- TASK DESCRIPTION
Among the records, find the lines that hold the string "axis" and return them.

Stored items from a collection
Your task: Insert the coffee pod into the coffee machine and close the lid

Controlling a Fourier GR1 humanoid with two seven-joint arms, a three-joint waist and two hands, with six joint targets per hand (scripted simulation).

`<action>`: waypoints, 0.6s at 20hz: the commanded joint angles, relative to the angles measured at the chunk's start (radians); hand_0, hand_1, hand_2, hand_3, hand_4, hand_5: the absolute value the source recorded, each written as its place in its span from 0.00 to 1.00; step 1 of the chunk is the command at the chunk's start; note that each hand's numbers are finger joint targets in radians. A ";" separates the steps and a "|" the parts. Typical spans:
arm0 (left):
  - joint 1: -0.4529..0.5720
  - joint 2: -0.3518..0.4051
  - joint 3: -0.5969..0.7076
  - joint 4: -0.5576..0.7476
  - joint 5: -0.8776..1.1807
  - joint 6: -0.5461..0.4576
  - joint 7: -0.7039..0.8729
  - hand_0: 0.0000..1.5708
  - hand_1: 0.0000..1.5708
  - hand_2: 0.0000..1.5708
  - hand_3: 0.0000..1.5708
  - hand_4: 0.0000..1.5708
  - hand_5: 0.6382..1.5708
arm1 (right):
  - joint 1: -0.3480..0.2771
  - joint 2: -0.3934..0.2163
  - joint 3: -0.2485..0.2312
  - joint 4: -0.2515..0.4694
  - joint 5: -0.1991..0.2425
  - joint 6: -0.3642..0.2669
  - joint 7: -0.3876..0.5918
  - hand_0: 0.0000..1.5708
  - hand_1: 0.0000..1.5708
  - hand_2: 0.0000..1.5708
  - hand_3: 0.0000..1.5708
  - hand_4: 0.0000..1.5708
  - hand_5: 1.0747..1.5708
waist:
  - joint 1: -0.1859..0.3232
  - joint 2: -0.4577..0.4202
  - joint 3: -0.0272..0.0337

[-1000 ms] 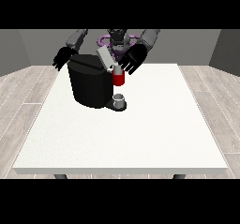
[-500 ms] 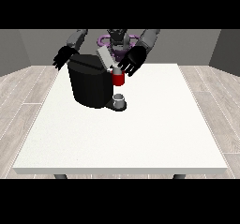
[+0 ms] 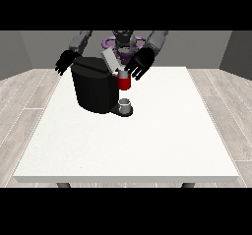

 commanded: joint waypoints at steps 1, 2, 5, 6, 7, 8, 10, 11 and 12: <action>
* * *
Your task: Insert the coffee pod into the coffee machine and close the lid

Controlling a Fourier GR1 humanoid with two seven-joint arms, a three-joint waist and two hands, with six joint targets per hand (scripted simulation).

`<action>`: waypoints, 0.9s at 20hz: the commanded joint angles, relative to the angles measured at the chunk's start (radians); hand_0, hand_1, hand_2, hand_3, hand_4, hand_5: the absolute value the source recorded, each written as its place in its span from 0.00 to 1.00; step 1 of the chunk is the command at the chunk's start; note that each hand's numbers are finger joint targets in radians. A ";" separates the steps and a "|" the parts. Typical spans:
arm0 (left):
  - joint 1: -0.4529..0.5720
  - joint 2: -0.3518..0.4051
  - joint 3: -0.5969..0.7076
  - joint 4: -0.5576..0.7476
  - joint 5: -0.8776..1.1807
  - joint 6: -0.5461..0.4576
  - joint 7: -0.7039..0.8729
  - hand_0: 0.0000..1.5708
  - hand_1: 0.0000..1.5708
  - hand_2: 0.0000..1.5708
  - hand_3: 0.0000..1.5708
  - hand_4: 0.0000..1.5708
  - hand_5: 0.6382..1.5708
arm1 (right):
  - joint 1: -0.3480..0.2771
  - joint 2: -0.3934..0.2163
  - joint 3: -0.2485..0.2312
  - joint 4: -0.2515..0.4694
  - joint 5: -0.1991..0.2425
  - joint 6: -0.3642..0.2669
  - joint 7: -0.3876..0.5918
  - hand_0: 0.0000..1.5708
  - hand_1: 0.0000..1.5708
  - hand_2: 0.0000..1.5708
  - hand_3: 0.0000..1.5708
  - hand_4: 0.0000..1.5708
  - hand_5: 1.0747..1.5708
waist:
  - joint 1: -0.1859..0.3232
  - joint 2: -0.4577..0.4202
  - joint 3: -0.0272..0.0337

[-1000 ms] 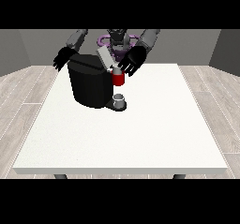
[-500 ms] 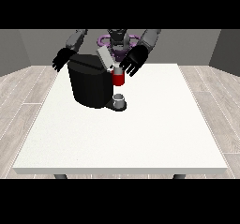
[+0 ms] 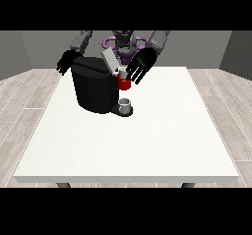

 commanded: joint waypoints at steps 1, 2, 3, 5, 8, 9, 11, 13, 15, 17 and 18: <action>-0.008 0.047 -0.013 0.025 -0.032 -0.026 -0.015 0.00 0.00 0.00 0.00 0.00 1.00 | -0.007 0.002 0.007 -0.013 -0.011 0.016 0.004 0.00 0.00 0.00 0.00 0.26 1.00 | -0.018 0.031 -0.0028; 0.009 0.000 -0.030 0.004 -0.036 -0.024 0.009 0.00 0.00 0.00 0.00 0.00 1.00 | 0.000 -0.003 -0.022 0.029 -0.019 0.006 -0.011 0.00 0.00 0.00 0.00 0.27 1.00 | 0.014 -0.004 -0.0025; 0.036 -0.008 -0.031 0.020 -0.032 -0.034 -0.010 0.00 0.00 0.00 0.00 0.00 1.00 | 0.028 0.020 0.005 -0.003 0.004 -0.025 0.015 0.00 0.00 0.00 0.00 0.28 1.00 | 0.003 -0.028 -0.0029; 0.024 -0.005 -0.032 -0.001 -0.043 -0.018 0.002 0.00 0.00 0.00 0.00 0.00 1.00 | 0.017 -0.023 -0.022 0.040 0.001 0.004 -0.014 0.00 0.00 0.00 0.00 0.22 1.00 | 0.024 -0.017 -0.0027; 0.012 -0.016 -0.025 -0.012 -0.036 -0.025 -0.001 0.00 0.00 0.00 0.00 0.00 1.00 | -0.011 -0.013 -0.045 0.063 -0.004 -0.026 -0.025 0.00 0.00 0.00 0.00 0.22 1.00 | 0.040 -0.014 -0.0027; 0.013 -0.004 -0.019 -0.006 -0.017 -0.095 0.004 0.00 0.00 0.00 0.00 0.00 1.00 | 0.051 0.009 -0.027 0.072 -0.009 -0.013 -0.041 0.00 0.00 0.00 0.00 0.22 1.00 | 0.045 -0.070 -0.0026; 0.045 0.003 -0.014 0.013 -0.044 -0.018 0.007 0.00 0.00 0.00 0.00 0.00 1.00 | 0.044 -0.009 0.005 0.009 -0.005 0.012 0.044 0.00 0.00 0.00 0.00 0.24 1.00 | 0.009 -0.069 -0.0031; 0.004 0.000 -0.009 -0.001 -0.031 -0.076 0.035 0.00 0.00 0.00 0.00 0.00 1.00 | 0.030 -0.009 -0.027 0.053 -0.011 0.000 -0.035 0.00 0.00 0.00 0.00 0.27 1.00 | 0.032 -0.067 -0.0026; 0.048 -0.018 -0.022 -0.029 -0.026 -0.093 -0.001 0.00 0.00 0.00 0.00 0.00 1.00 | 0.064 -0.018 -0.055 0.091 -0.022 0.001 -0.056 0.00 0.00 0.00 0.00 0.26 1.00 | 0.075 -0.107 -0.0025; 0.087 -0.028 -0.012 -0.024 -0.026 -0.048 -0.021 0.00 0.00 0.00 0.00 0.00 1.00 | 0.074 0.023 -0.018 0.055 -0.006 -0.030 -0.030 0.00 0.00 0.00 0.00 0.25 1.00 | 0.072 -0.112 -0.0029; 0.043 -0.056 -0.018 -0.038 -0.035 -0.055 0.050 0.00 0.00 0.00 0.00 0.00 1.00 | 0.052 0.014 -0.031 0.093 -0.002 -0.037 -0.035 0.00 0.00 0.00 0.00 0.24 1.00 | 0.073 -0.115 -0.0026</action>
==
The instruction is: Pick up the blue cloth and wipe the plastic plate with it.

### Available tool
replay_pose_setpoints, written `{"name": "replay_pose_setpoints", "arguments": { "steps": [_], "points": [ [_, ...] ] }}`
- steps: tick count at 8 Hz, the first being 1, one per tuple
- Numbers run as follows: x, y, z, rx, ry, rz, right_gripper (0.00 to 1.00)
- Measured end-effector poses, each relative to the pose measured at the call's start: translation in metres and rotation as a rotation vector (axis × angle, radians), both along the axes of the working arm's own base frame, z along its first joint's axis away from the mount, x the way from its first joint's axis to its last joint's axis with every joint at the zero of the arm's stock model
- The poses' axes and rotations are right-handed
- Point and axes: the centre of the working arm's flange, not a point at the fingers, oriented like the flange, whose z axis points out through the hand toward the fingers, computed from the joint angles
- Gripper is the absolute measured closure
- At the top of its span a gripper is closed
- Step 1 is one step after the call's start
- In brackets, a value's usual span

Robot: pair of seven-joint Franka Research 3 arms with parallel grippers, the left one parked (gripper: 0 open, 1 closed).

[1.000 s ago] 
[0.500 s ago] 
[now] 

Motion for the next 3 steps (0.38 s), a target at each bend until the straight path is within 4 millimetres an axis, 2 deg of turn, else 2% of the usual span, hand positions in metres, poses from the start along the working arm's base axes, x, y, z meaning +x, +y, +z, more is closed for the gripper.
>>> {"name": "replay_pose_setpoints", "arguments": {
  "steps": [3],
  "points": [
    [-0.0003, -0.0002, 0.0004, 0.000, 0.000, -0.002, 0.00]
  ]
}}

- EXERCISE RESPONSE
- Measured end-effector poses, each relative to the pose measured at the call's start: translation in metres and rotation as a rotation vector (axis × angle, radians), both along the axes of the working arm's own base frame, z along its first joint's axis away from the mount, x the way from its first joint's axis to its last joint's axis with every joint at the zero of the arm's stock model
- Point and axes: the centre of the working arm's flange, not a point at the fingers, oriented like the flange, whose z axis points out through the hand toward the fingers, computed from the joint angles
Motion for the next 3 steps (0.38 s), a target at each bend until the straight path is within 4 millimetres an axis, 2 deg of turn, else 2% of the usual span, hand positions in metres, poses from the start along the working arm's base axes, x, y, z meaning +x, +y, +z, more is closed for the gripper.

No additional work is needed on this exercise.